Yeah I emailed him , got one response , and am waiting on a response to my second email , so we'll see I guess lol

Thanks for posting those pics by the way


----------



## Tuckinrim8 (Jul 26, 2007)

nathan said:


> Those do look amazing I really am loving the all white frog!
> 
> Yeah I emailed him , got one response , and am waiting on a response to my second email , so we'll see I guess lol
> 
> Thanks for posting those pics by the way


You are very welcome. Good luck!


----------



## markpulawski (Nov 19, 2004)

Tuckinrim8 said:


> I have a group of 3 and they are awesome! I have only had them a month or so and they have yet to be moved to their permanent spot, so i really don't have much to share as far as behavior. I can say that I was really surprised at how small they are. Ill post some pics after work.
> 
> Chris


Chris as adults they should be good sized, I had 3 long ago and all 3 were as big as the solid orange Galacs. No one here in the states had any luck breeding them, I am not sure if anyone got a pair out of the frogs they had. Good luck with yours, it would be nice to see someone in the US get them going. I remembered mine being a bone color, very distinct.


----------



## frogmasterbonk (Mar 5, 2009)

Moonshine are sweet WOW


----------



## Tuckinrim8 (Jul 26, 2007)

markpulawski said:


> Chris as adults they should be good sized, I had 3 long ago and all 3 were as big as the solid orange Galacs. No one here in the states had any luck breeding them, I am not sure if anyone got a pair out of the frogs they had. Good luck with yours, it would be nice to see someone in the US get them going. I remembered mine being a bone color, very distinct.


Hey Mark,
Sean said the same thing about nobody in the states having any luck with them in the past. I think he said finding a female was the problem.. I can only hope that i got a pair out of the three but now its just a waiting game..


----------



## kingnicky101 (Feb 20, 2009)

Are they like adult mint terribilis? Also how much do they cost?


----------



## nathan (Jul 24, 2009)

tHEY WERE POSTED AS $200 EA


----------



## kingnicky101 (Feb 20, 2009)

Wow that's a lot of money.


----------



## nathan (Jul 24, 2009)

It is and it isnt

For a frog that only a hand full of people have in their collections in the U.S. and for frogs imported from Europe I would consider that resonable. Jus look at the price of lets say blue jeans $350-$600 each frog . . . .

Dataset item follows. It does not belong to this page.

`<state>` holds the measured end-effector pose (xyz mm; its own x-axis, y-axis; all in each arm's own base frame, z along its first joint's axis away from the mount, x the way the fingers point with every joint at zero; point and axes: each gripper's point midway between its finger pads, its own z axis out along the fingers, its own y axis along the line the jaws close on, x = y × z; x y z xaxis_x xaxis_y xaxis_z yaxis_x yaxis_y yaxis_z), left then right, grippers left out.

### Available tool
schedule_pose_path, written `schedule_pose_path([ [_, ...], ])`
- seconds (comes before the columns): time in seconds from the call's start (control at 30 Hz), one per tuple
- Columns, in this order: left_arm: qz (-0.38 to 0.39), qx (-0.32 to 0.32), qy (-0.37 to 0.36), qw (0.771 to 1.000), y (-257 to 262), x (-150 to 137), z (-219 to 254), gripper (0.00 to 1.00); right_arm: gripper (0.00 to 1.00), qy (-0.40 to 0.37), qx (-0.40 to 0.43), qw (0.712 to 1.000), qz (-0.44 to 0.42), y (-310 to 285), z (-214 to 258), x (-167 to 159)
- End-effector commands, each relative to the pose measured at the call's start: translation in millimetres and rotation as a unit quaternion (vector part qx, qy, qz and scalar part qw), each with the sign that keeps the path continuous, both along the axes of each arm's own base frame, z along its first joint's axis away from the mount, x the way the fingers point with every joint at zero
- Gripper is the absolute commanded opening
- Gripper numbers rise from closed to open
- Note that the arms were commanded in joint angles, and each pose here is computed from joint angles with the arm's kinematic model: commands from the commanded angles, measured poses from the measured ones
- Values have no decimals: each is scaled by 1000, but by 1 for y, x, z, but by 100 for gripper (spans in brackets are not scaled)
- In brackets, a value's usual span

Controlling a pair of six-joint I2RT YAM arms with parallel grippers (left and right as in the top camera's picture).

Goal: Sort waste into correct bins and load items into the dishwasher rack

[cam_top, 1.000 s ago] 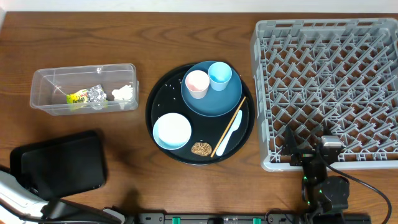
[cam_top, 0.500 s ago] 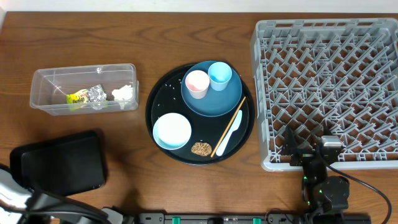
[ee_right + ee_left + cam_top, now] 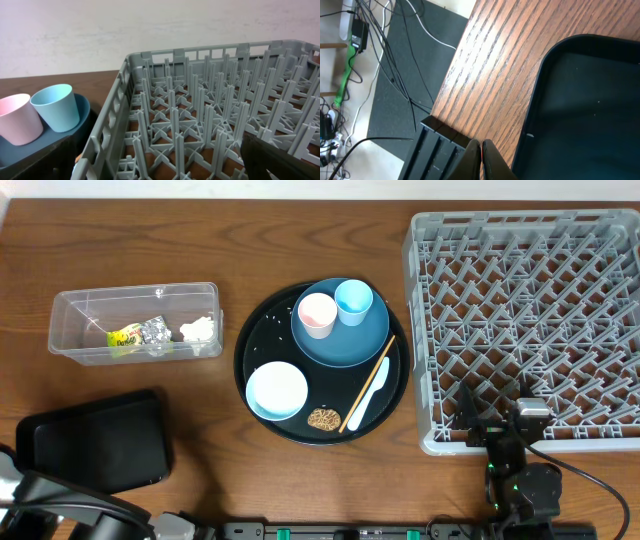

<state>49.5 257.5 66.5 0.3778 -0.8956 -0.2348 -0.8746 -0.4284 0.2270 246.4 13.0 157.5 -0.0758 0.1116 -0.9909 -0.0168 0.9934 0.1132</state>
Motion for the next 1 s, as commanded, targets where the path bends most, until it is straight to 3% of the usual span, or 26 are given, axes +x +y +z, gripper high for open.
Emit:
schedule_pose_path([
  [0.0, 12, -5, 18, 1000, -1, -7, -8, 6, 99, 1, -7, 1000, -6, -3, -1, 0],
  [0.97, 27, 18, 5, 999, 4, -7, -33, 6, 99, 1, -7, 1000, -6, -3, -1, 0],
])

But $200 is a ton of money for a lot of people so yeah lol If you want a nice size group alot of people, including myself, would probably have to eat Top Ramen for a long time! lol


----------



## kingnicky101 (Feb 20, 2009)

Yeah I know. I am really weary to spend a lot of money on a frog even though that frog is sweet. That is why I keep the popular inexpensive frogs like leucs. lol. But i am acquiring some bastis at 80 bucks each, so I decided to go with 2. It's a good thing I still live with my parents so they can feed me. lol.


----------



## nathan (Jul 24, 2009)

Damn youre lucky lol

When my mom moved out I turned her bedroom into an animal room . . . Later I moved into an apt and had to get a two bedroom so I could have an animal room here . . . 

At one point growing up sometime in H.S I got rid of my bed and slept on the couch to make room for more animals in my bedroom lol

side note
I am considerig leucs in another tank or auratus

I have yellow galacts , waiting to hear back about orange and the moonshines and am on a waiting list for reds


----------